→ Task directions:
Show all lines below holding the string "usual".

→ Data section:
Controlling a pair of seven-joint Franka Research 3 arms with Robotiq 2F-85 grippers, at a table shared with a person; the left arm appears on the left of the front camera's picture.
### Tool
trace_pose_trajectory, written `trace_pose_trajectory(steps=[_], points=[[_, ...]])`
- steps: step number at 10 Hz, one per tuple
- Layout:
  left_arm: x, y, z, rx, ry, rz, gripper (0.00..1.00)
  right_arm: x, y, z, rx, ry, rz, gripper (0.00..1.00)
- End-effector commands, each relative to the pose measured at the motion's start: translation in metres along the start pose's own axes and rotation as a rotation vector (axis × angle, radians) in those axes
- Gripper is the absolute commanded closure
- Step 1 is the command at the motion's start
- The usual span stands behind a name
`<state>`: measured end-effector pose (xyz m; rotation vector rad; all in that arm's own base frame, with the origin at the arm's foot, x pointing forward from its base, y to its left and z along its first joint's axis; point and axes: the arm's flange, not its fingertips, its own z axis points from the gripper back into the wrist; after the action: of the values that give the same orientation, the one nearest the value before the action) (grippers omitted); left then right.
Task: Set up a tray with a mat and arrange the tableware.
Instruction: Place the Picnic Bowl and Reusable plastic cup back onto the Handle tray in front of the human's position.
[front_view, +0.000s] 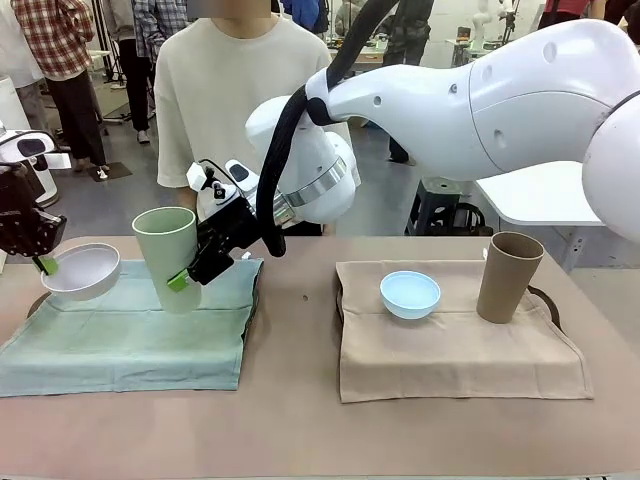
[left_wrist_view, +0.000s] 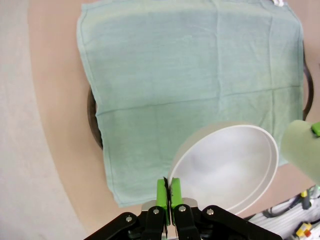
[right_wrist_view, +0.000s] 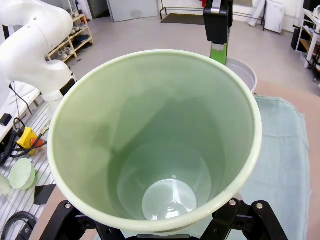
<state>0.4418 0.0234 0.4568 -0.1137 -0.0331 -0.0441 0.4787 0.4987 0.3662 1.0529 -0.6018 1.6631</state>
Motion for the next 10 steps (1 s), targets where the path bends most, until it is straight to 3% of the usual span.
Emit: trace_pose_trajectory(steps=[1, 5, 10], points=[[0.0, 0.0, -0.002, 0.0, 0.004, 0.001, 0.97, 0.0, 0.0, 0.0, 0.0, 0.0, 0.0, 0.16], [0.022, 0.006, -0.055, 0.013, -0.003, -0.047, 0.97, -0.047, -0.014, -0.014, 0.007, -0.039, 0.058, 0.16], [0.037, -0.004, -0.08, 0.051, 0.019, -0.028, 0.97, -0.066, -0.025, -0.029, 0.009, -0.04, 0.132, 0.16]])
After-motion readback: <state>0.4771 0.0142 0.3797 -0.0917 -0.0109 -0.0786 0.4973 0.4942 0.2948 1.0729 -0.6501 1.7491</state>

→ Solution to the problem:
- The usual span stands behind a name
Motion for the next 10 steps (1 s), targets where the path bends most, until it is straight to 3% of the usual span.

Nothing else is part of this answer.